Job Description
Diligent is seeking a Staff Site Reliability Engineer to design, build, and optimize its AWS-based infrastructure and developer platform. The ideal candidate will have a strong software engineering background and a DevOps mindset.
The Staff Site Reliability Engineer will be responsible for:
- Architecting, developing, and maintaining scalable cloud infrastructure using AWS CDK, CDKTF (Terraform CDK), and Terraform.
- Building self-service tools and automation pipelines to enhance developer productivity and system reliability.
- Driving observability, cost optimization, and security best practices across cloud environments.
- Collaborating with engineering and SRE teams to improve system performance, maintainability, and scalability.
- Leading and mentoring engineers, advocating for software engineering best practices within the SRE team.
- Ensuring high availability and fault tolerance of cloud services through proactive monitoring and automation.
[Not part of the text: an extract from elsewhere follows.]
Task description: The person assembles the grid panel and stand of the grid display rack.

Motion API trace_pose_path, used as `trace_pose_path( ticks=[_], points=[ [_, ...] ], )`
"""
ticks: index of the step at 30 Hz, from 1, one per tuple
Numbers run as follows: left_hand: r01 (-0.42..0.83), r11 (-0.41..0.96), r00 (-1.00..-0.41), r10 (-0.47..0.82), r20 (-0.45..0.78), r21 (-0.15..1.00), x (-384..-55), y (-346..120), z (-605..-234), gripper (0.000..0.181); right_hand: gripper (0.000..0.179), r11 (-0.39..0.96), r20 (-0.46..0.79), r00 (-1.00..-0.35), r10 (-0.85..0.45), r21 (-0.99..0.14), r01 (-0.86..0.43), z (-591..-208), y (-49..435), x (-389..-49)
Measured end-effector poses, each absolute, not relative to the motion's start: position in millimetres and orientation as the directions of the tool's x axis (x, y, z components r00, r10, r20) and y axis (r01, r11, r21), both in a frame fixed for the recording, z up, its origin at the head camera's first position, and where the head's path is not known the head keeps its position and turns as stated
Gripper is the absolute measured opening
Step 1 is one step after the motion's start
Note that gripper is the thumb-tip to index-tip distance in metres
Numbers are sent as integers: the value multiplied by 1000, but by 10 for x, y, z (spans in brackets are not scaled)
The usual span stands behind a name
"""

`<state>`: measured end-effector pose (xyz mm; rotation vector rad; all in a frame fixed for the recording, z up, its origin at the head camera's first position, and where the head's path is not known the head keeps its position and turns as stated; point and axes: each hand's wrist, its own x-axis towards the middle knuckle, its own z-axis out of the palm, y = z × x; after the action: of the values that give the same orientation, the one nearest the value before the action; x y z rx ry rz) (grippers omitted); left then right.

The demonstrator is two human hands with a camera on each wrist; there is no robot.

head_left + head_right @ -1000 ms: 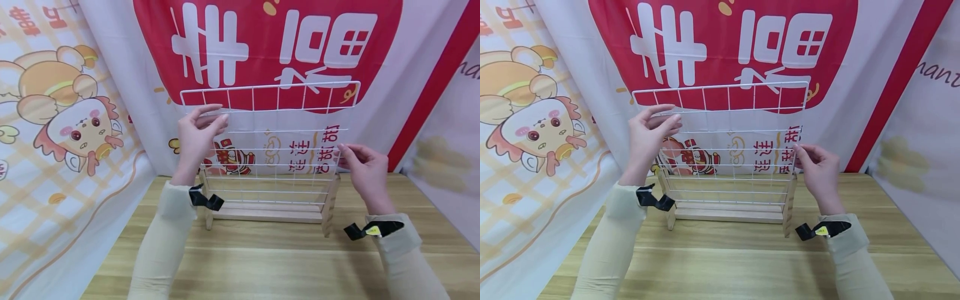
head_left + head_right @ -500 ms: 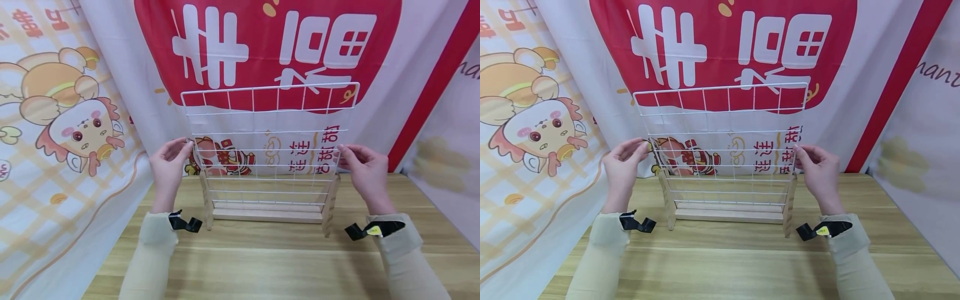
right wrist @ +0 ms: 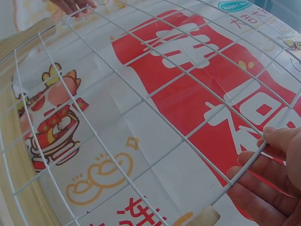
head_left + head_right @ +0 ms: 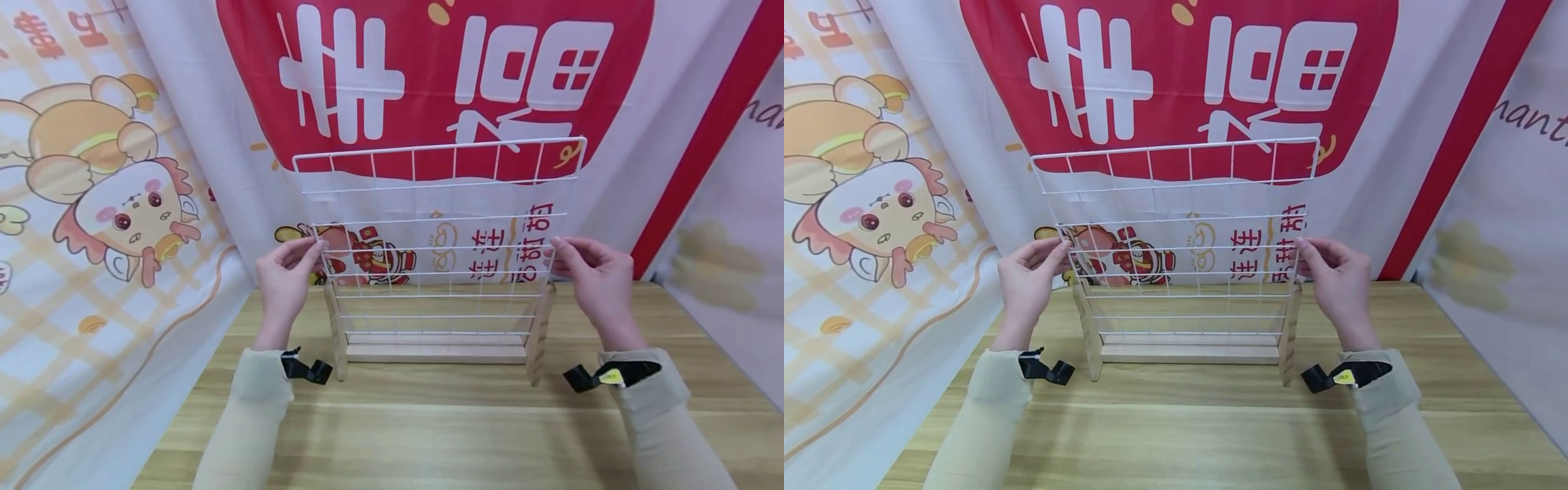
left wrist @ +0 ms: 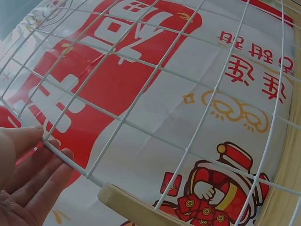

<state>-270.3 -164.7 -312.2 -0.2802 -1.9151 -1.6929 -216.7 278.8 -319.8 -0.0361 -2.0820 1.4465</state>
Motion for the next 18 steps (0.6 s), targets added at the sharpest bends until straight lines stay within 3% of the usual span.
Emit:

The ideal candidate should have:
- 7-10 years of professional experience in software engineering, DevOps, or site reliability engineering.
- Expert-level experience with AWS, including services like EC2, Lambda, ECS, Fargate, S3, IAM, VPC, Route 53, RDS, DynamoDB, and CloudWatch.
- Strong Object-Oriented Programming (OOP) skills, with experience in TypeScript and Python.
- Deep experience with Infrastructure as Code (IaC) using AWS CDK, CDKTF (Terraform CDK), or Terraform.
- Proficiency in designing, implementing, and testing scalable software architectures.
- Experience with CI/CD pipelines (GitHub Actions, CodePipeline, or similar).
- Strong automation and scripting abilities for operational workflows and cloud infrastructure.
- Understanding of cloud security best practices, IAM policies, and compliance frameworks.
- Excellent problem-solving skills, technical leadership, and ability to mentor other engineers.
Diligent offers:
- A flexible work environment
- Comprehensive health benefits
- Generous time off policy
- Wellness programs